> **Exercise details**: The word "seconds" marks the lines to copy; find all of them in the entries below.
*****
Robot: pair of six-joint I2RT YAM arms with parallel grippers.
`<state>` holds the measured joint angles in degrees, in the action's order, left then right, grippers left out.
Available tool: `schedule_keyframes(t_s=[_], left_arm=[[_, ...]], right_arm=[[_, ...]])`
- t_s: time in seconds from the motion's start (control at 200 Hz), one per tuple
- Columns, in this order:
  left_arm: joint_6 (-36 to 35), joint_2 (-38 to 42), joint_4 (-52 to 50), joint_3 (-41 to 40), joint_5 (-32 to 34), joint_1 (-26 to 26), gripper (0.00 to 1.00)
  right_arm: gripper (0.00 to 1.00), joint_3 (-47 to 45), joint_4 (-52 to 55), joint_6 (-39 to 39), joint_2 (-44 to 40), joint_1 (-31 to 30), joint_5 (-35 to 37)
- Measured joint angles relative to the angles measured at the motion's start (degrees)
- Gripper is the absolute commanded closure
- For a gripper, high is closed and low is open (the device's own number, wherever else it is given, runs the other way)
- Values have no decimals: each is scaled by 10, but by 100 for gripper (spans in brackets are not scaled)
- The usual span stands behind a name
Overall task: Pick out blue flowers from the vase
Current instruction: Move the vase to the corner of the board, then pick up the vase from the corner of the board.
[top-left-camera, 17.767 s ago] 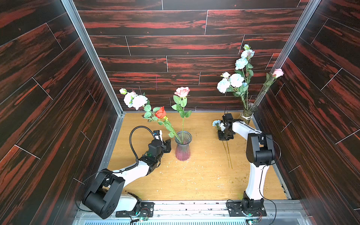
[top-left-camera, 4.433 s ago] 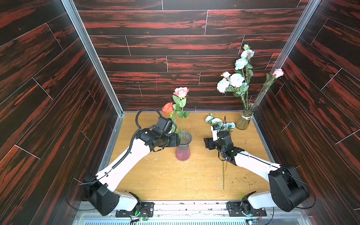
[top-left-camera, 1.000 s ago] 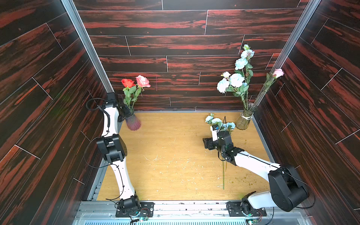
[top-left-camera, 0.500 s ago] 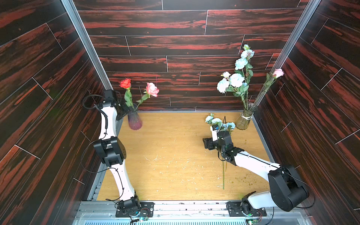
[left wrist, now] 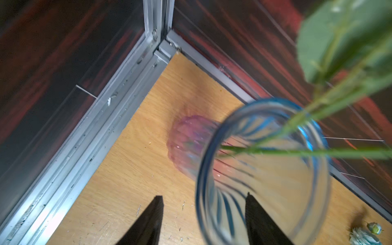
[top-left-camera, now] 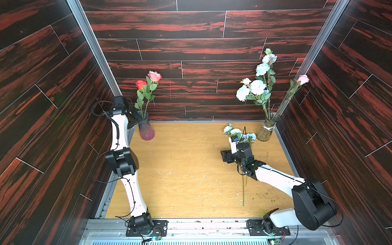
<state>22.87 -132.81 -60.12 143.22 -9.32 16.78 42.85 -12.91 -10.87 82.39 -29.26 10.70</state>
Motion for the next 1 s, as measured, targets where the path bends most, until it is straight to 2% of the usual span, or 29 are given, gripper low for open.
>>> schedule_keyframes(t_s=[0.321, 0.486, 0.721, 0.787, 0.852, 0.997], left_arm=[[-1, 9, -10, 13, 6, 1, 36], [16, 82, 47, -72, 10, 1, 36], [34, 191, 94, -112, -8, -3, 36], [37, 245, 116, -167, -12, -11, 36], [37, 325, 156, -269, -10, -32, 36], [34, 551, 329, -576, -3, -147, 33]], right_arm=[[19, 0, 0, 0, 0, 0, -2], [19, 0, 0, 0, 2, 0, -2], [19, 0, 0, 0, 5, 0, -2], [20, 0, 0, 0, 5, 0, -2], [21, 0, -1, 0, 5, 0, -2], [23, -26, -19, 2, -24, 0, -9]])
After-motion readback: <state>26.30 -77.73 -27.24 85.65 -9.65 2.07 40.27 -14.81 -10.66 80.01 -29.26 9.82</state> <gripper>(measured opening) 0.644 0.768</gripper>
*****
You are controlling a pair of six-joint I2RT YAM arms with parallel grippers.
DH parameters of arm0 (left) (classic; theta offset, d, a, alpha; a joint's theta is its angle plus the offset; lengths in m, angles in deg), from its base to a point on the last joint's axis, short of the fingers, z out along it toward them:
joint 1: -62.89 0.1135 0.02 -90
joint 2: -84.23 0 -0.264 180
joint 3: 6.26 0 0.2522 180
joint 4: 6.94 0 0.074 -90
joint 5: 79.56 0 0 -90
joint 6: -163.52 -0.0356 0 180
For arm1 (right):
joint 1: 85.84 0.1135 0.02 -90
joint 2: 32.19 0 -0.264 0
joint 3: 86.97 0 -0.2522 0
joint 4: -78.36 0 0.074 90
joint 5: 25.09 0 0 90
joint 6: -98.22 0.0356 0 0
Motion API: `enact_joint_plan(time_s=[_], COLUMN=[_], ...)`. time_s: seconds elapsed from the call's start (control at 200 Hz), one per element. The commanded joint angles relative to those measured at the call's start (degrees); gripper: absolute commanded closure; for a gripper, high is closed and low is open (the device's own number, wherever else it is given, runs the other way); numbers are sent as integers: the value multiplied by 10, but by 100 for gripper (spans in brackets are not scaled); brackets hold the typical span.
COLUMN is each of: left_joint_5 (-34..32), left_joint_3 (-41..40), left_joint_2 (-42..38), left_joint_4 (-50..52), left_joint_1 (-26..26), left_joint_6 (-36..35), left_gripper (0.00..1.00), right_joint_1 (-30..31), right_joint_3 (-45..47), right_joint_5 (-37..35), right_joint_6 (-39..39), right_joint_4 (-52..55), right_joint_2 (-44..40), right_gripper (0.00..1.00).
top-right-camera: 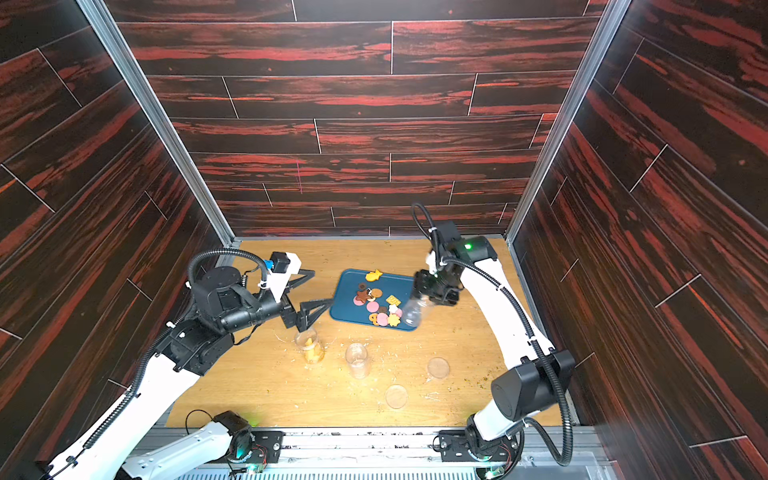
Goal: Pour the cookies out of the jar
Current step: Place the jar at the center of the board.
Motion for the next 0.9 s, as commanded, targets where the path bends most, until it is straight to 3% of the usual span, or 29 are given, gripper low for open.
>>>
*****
> **Output of the exercise**:
- t_s: time in seconds from the motion's start (control at 200 Hz), one per tuple
Motion API: `enact_joint_plan(time_s=[_], COLUMN=[_], ...)`. time_s: seconds elapsed from the call's start (control at 200 Hz), one per element. The commanded joint angles relative to those measured at the call's start (degrees); gripper: absolute commanded closure; for a gripper, high is closed and low is open (the device's own number, wherever else it is given, runs the other way); numbers are sent as integers: the value multiplied by 10, but by 100 for gripper (spans in brackets are not scaled); brackets hold the typical span.

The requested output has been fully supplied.